• **About this task**:
Work out the count of lines in the material where the string "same" shows up, and reply with it alone.

• **Supplied data**:
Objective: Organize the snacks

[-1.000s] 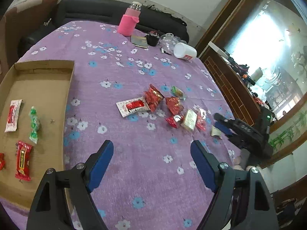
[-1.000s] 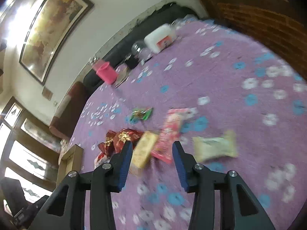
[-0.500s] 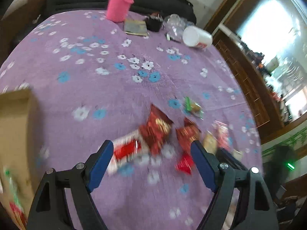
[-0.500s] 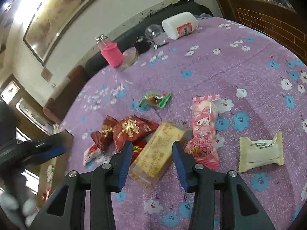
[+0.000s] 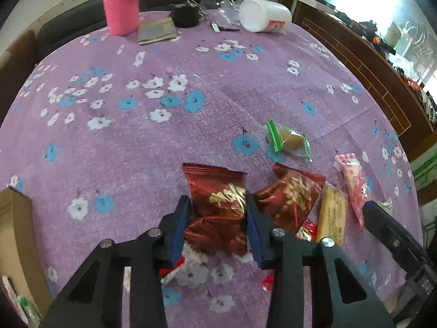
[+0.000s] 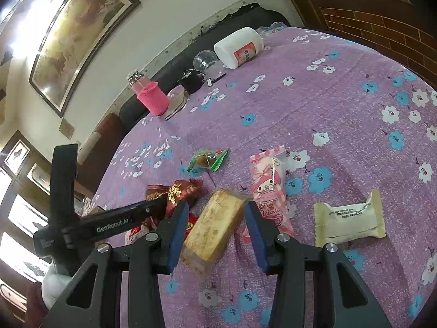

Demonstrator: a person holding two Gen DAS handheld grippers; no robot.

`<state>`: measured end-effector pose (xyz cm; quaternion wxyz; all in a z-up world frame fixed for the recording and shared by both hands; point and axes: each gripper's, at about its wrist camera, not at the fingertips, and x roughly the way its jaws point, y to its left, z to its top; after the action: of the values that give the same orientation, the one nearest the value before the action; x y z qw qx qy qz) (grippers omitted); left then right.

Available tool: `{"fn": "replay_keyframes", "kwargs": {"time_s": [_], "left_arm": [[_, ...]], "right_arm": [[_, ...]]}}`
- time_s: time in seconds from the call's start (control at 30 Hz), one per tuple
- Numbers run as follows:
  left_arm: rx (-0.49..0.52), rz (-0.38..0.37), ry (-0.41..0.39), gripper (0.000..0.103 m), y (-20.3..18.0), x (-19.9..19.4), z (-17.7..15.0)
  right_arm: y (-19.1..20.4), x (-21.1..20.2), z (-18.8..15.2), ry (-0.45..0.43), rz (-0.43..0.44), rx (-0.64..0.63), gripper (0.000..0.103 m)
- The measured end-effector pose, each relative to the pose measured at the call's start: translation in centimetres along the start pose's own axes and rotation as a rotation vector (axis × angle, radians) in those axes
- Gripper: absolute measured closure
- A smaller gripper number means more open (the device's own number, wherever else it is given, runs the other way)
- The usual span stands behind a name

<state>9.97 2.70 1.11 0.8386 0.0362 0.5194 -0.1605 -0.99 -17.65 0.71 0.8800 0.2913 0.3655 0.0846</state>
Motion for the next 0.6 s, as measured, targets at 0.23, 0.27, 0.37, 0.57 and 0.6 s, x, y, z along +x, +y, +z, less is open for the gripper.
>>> {"fn": "replay_keyframes", "kwargs": {"time_s": [0.23,0.27,0.37,0.57,0.6], "left_arm": [[-0.113,-0.117,-0.179,0.068,3.9,-10.3,-1.9],[-0.128,-0.124,-0.214,0.068,4.7,-12.2,-2.8],[-0.188,-0.126,-0.294,0.068,7.1,-16.4,-5.7],[-0.292,-0.068,-0.422,0.068,11.6,-21.7,-12.2],[-0.304,-0.054,-0.435,0.068,12.2,-22.1,-13.0]], "right_arm": [[0.4,0.0,0.0,-0.014,0.01,-0.025,0.057],[0.6,0.0,-0.1,-0.015,0.01,-0.035,0.057],[1.1,0.1,-0.4,-0.012,0.014,-0.068,0.057],[4.7,-0.4,-1.6,0.043,0.086,-0.151,0.057],[6.0,-0.5,-1.9,0.071,0.13,-0.15,0.057]]}}
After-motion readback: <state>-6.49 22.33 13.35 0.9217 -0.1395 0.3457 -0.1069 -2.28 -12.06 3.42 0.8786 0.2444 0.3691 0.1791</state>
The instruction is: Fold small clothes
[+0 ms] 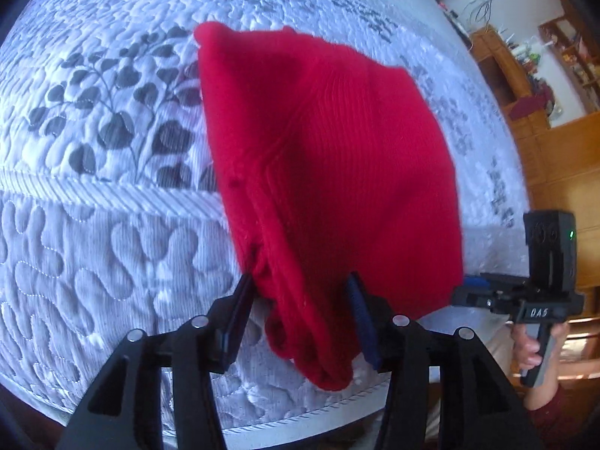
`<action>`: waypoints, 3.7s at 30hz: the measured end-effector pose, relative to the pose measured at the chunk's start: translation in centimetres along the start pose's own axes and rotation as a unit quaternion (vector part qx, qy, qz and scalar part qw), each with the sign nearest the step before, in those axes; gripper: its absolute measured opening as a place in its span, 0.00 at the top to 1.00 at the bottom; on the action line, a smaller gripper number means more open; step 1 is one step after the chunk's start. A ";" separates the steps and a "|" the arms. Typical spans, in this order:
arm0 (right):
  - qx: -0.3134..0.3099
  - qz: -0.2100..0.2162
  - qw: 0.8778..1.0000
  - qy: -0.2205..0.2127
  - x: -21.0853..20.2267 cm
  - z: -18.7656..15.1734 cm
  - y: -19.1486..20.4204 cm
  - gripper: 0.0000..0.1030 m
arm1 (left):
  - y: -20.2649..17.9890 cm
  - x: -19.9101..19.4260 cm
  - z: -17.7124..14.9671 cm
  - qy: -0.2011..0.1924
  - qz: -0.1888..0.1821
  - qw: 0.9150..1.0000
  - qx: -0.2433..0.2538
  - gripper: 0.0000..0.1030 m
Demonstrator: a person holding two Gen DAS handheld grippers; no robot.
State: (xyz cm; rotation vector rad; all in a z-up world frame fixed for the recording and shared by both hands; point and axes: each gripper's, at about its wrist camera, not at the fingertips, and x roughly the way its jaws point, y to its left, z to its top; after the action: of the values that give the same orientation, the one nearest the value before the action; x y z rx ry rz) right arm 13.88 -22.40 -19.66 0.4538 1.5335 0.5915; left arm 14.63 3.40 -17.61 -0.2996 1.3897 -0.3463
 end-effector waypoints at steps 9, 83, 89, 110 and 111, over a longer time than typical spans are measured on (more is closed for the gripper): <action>-0.046 0.015 0.998 -0.030 -4.7 -1.3 1.4 0.88 | 0.2 0.5 0.7 0.019 -0.004 1.000 -0.010 0.74; -0.030 -0.101 0.994 -0.035 -1.3 19.0 -1.3 0.77 | -0.5 2.8 14.9 -0.062 0.066 0.993 0.081 0.58; -0.058 -0.116 0.990 -0.062 -4.1 14.6 0.2 0.60 | -2.1 -1.1 11.1 -0.088 0.116 0.987 0.063 0.46; -0.043 -0.069 0.997 -0.004 -1.2 0.6 0.4 0.67 | -2.9 -2.6 -0.3 -0.111 0.150 0.981 0.054 0.45; -0.040 -0.063 0.997 -0.001 -1.1 0.6 0.5 0.72 | -2.5 -2.3 -0.4 -0.105 0.153 0.981 0.047 0.44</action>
State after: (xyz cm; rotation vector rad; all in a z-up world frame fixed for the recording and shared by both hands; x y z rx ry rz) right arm 14.47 -22.65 -18.48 0.2934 1.5188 0.5510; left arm 13.77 2.04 -14.55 -0.0391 1.1857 -0.1208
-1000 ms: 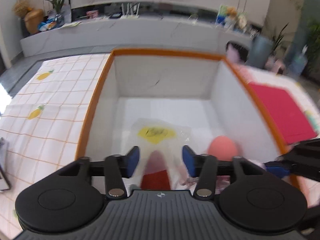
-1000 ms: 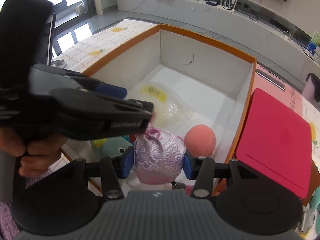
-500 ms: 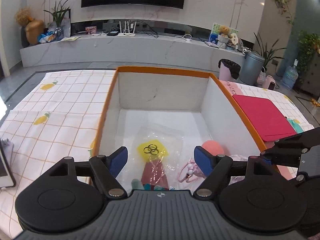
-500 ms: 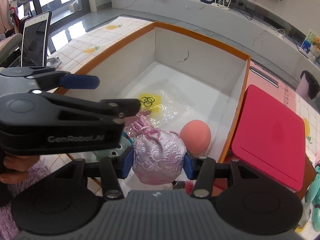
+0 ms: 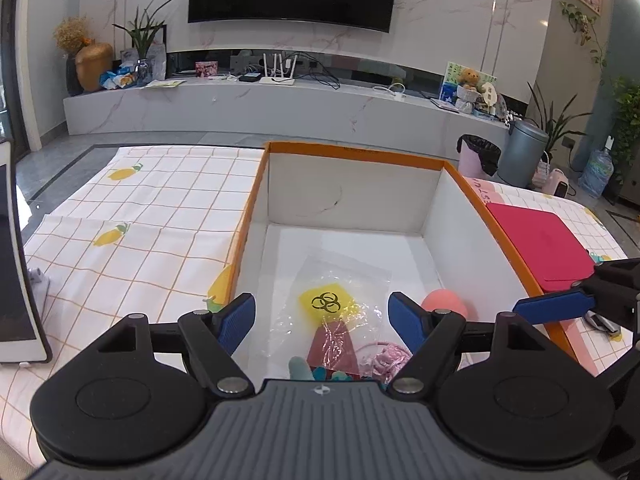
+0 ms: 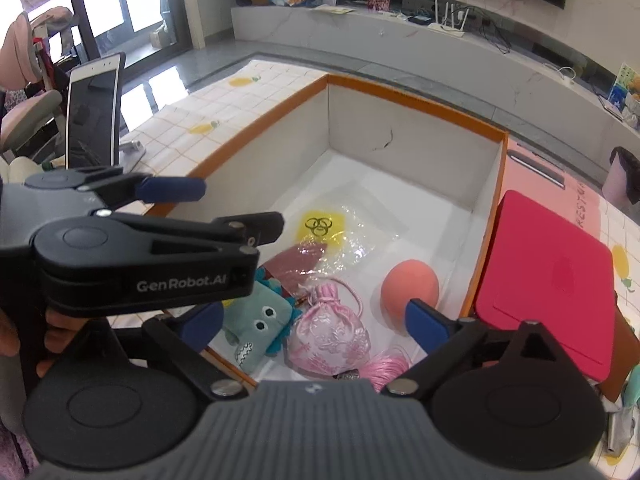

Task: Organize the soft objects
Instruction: 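Open both tools to drop the bagged plush and pink pouch into the box, then move both tools back over the red box toward the remaining soft items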

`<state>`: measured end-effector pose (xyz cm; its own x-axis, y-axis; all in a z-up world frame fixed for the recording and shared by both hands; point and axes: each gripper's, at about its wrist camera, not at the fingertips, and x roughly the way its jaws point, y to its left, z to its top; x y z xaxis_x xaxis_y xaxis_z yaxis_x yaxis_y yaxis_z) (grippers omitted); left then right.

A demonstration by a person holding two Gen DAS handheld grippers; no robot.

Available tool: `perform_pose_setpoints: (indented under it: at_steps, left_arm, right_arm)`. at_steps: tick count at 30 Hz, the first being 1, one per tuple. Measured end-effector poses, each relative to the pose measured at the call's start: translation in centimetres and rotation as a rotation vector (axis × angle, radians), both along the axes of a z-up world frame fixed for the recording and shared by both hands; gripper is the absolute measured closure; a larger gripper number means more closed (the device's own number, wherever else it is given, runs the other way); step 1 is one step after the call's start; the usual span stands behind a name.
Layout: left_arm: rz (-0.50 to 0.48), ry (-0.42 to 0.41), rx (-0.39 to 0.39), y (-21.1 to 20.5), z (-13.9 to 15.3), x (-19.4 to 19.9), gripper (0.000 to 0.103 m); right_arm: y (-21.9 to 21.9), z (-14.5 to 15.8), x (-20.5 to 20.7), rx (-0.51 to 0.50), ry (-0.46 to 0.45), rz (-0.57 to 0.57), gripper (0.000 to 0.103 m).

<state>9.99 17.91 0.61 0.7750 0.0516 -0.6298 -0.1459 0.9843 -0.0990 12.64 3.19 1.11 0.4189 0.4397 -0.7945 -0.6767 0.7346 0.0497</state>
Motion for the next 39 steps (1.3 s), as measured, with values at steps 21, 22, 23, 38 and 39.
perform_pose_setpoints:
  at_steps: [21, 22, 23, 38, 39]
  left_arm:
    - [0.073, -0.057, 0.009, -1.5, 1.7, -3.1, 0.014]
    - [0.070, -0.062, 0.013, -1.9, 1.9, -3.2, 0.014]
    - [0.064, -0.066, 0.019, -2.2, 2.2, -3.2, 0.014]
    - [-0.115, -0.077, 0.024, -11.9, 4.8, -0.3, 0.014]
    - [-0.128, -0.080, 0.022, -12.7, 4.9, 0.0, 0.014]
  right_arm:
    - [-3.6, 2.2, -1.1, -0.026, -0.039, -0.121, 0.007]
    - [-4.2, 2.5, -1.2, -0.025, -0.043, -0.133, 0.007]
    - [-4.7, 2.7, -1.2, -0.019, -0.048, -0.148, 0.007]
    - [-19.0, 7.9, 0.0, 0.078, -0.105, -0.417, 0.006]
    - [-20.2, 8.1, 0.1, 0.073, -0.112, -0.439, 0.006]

• **Output for this exercise**:
2